Amerika’dan değil, şirk toplumu olmaktan korkmalıdır!
فَاَخْرَجْنَاهُمْ مِنْ جَنَّاتٍ وَعُيُونٍۙ
“Ama onları (Firavun ve kavmini) bahçelerden, pınarlardan, hazinelerden ve değerli bir yerden (vatan) çıkardık.” (Şu’arâ 57,58)
Firavun’un canını ve iktidarını kaybetmesine şirk inancı sebep oldu. O, putlara tapıyordu ve ayna zamanda kendini de tanrı olarak görüyordu. Şirk, genel bir anlatımla, haşa, Allah’ın ve Onun Yüce Kitabı Kuran’ın alternatifi olduğunu düşünmektir! Şirkin sözlük manası ortak demektir. Kuran terimi olarak şirk, Allah’ın tekliğini kabul etmeyip ona herhangi bir şeyi veya kimseyi ya da ideolojik ve felsefi bir kavramı ortak koşmaktır. Şirk, Allah Teâlâ’nın Zâtına karşı yapılabildiği gibi, Onun Kuran dinine ekleme, çıkarma yapmak da şirktir. Bir şeyi Kuran’dan üstün tutmak yahut Kuran’dan daha fazla önem vermek birer şirk örneğidir.
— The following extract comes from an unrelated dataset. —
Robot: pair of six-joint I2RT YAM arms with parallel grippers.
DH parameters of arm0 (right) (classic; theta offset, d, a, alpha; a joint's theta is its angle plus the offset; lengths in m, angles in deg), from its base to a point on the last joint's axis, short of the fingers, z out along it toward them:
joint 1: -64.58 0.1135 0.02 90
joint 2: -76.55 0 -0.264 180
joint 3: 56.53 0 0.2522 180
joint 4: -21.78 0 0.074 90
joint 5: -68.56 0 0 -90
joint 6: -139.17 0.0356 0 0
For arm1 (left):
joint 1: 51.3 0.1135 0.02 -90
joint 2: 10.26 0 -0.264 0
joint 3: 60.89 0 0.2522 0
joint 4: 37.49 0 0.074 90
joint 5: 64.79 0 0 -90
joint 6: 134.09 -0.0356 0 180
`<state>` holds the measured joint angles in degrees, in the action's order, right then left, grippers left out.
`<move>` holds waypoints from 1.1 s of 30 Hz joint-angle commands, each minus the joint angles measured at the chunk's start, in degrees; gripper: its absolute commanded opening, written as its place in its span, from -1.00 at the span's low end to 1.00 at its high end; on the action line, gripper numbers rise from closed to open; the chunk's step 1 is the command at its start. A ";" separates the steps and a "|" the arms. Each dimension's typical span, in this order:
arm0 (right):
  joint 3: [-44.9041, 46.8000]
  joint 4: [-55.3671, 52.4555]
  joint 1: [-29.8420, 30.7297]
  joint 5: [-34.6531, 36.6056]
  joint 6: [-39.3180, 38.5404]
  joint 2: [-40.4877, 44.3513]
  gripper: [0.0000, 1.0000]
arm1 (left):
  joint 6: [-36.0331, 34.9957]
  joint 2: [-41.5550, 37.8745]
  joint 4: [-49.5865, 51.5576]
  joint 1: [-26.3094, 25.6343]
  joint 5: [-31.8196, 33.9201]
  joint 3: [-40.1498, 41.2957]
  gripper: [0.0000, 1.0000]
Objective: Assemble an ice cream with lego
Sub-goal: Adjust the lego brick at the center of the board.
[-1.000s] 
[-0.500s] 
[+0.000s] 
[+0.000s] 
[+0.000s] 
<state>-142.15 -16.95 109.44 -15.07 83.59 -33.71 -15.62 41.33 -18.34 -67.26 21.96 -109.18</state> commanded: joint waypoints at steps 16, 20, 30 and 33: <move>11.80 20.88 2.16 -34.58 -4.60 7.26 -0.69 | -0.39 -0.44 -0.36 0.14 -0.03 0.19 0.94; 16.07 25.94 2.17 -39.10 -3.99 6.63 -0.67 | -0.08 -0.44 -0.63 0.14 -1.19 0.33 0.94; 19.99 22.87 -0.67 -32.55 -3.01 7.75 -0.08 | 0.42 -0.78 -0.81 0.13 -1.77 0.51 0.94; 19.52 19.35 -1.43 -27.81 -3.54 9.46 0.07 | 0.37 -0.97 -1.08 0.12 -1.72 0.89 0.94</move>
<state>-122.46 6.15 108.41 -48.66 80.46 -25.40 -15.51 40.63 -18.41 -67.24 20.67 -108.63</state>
Allahü Teâlâ’ya maddî ve manevî herhangi bir şeyi ortak koşmak, Ona oğul, eş vb. isnatlarda bulunmak, Allah’ın tekliğini inkârdır. Kuran’ın ifadesiyle bu tutum ve davranışlar şirki meydana getirir. Şirk, Kuran’da, en derin bir sapıklık olarak tanımlanmıştır: “Şüphesiz Allah kendisine ortak koşulmasını bağışlamaz. Bunun dışında dilediğini bağışlar. Allah’a ortak koşan, muhakkak ki derin bir sapıklığa düşmüştür.” (Nisâ 116) Hz. Lokman’da oğluna şu öğüdü vermiştir: “Ey oğlum! Allah’a şirk koşma! Zira şirk büyük bir zulümdür.” (Lokman 13)
Peygamber gönderilen toplumlardaki temel hastalık işte bu şirk psikolojisi ve sosyolojisinin o toplumun aklını ve vicdanını ele geçirmesi ve bulutlu havanın güneşi göstermemesi gibi, ilahî gerçeği örtüp gizlemesidir. Kuran’da şirk karanlığı yüzünden helâk oldukları bildirilen kavimlerin ortak günahı, vazgeçmek istemedikleri bu şirk karanlığından çıkmak istememeleriydi. “Firavun, ondan öncekiler ve altı üstüne getirilen beldeler halkı (Lût kavmi) hep o günahı (şirki) işlediler.” (Hâkka 9)
Kuran’da isimleri zikredilen ve helâk edildikleri bildirilen kavimlerin yanı sıra Mısır, Yunan, Roma gibi eskinin şirk medeniyetleri, çok sayıda tanrı saydıkları putlara sahiptiler. Öte yandan, Hz. Musa’nın mücadele ettiği Mısır’ın kralı Firavun gibi, bu şirk ülkelerinin yöneticileri de, kendilerini tanrı gibi görüyorlardı. İnsanlar bu tanrı kralların huzuruna çıktığında onların önünde secdeye kapanıp kutsal varlıklarını tazim ediyorlardı.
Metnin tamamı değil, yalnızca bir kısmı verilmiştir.